Required action: Word for word, write out all the entries below, omitting every picture.

[Items from a data source]
* * *
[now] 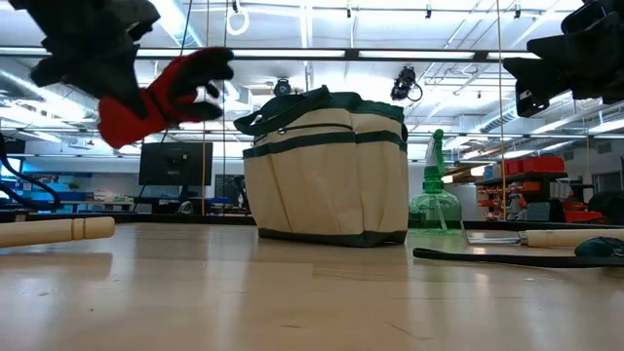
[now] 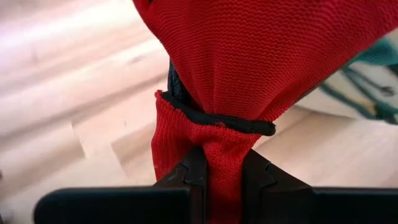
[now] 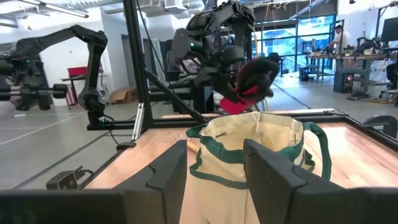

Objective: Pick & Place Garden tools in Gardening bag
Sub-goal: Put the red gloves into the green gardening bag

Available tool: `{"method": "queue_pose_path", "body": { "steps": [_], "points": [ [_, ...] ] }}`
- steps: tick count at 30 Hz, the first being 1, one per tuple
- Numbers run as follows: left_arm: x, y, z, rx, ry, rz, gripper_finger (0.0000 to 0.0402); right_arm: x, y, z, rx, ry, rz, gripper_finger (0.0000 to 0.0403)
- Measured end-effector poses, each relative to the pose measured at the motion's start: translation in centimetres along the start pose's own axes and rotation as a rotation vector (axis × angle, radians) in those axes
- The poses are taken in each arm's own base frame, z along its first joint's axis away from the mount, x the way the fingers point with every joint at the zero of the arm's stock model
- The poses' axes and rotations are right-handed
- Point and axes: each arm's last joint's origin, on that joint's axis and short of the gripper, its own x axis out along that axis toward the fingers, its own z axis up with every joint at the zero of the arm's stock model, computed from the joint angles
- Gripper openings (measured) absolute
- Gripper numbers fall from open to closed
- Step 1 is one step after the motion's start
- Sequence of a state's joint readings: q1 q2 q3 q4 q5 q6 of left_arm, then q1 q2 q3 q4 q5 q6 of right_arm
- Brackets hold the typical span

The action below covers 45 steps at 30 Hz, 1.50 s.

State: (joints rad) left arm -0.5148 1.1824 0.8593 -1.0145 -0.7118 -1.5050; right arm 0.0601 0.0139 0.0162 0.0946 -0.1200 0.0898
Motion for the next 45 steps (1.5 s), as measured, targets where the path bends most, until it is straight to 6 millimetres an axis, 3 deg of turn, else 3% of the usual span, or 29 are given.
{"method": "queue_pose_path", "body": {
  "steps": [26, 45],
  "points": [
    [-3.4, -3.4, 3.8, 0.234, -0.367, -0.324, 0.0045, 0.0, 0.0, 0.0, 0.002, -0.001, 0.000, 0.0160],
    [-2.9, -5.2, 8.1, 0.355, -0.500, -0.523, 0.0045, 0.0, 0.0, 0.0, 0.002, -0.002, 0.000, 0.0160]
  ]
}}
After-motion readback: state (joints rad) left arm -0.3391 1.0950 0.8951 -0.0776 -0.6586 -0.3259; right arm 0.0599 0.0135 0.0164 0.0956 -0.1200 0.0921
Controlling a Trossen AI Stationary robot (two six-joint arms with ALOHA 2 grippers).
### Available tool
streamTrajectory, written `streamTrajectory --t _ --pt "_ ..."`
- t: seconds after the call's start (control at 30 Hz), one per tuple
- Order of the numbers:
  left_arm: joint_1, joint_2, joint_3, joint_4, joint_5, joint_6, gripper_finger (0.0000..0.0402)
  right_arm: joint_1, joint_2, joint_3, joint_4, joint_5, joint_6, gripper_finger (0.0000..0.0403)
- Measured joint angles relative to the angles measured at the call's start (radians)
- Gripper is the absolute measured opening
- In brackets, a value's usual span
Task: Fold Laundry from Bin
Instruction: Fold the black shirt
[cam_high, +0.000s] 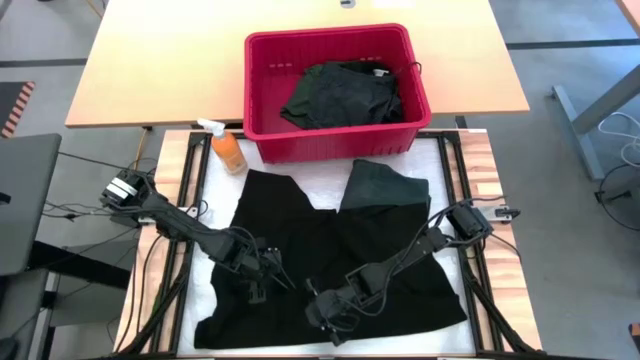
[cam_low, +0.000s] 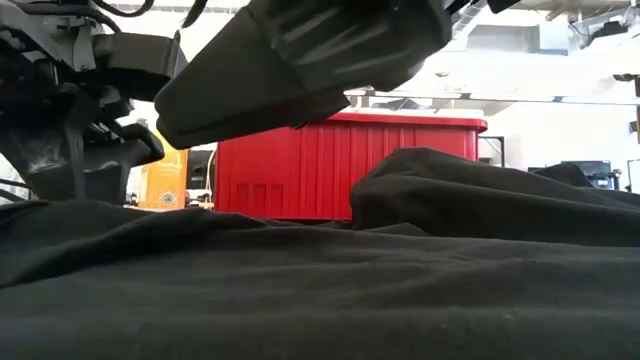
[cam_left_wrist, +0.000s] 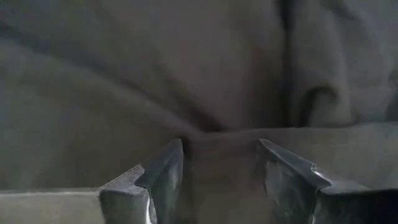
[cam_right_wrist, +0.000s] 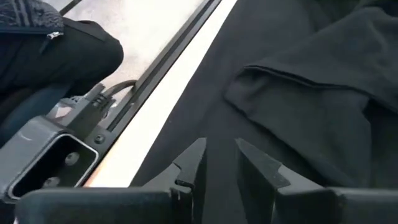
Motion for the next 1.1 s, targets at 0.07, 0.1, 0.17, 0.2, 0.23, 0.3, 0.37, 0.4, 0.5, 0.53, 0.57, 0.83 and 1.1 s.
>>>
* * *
Answer area:
[now] 
[now] 
[now] 

Objective: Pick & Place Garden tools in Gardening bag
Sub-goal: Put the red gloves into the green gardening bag

Available tool: `{"method": "queue_pose_path", "body": { "steps": [_], "points": [ [_, ...] ] }}`
- steps: tick count at 30 Hz, the first being 1, one per tuple
- Numbers run as follows: left_arm: x, y, z, rx, ry, rz, gripper_finger (0.0000 to 0.0402); right_arm: x, y, z, rx, ry, rz, gripper_finger (0.0000 to 0.0403)
- Measured end-effector poses, each relative to the pose measured at the motion's start: translation in centimetres along the start pose's own axes and rotation as a rotation vector (axis × angle, radians) in those axes
- The poses are taken in each arm's own base frame, z along its first joint's axis away from the mount, x the way the fingers point with every joint at the zero of the arm's stock model
- The poses' axes and rotations are right-handed
- Point and axes: each arm's last joint's origin, on that joint's axis and short of the gripper, its own x axis out along that axis toward the fingers, its own z axis up with every joint at the zero of the arm's stock model, computed from the joint angles
- Gripper openings (measured) absolute
- Gripper numbers fall from open to closed
- Step 1 is one step after the motion's start
- Sequence of a state's joint readings: q1 q2 q3 q4 q5 q6 of left_arm, then q1 q2 q3 q4 q5 q6 of right_arm
- Brackets hold the typical span

The action below covers 45 steps at 30 Hz, 1.50 s.

State: (joints rad) left arm -0.5148 1.1824 0.8593 -1.0145 -0.7118 -1.5050; right arm 0.0601 0.0139 0.0162 0.0946 -0.1200 0.0898
Motion for the next 45 steps (1.5 s), as measured, targets where the path bends most, until it is straight to 6 millimetres an axis, 3 deg of turn, else 3% of the usual span, or 29 are given.
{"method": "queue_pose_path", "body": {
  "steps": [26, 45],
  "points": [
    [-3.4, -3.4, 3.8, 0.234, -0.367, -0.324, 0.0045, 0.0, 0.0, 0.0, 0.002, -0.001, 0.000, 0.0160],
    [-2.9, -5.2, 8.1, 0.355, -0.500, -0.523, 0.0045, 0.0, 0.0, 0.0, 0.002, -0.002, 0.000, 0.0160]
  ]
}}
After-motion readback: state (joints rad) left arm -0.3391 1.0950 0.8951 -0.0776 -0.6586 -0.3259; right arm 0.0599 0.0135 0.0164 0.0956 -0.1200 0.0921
Controlling a Trossen AI Stationary robot (two six-joint arms with ALOHA 2 grippers).
### Available tool
streamTrajectory, written `streamTrajectory --t _ --pt "_ ..."`
- t: seconds after the call's start (control at 30 Hz), one per tuple
- Order of the numbers:
  left_arm: joint_1, joint_2, joint_3, joint_4, joint_5, joint_6, gripper_finger (0.0000..0.0402)
  right_arm: joint_1, joint_2, joint_3, joint_4, joint_5, joint_6, gripper_finger (0.0000..0.0403)
- Measured joint angles relative to the angles measured at the call's start (radians)
- Gripper is the absolute measured opening
- In brackets, a value's usual span
Task: Fold Laundry from Bin
Instruction: Fold the black shirt
[cam_high, +0.000s] 
[cam_low, +0.000s] 
[cam_left_wrist, +0.000s] 
[cam_right_wrist, +0.000s] 
Motion for the next 1.1 s, targets at 0.07, 0.1, 0.17, 0.2, 0.23, 0.3, 0.37, 0.4, 0.5, 0.53, 0.57, 0.83 and 1.1 s.
>>>

That completes the answer, and no more is expected.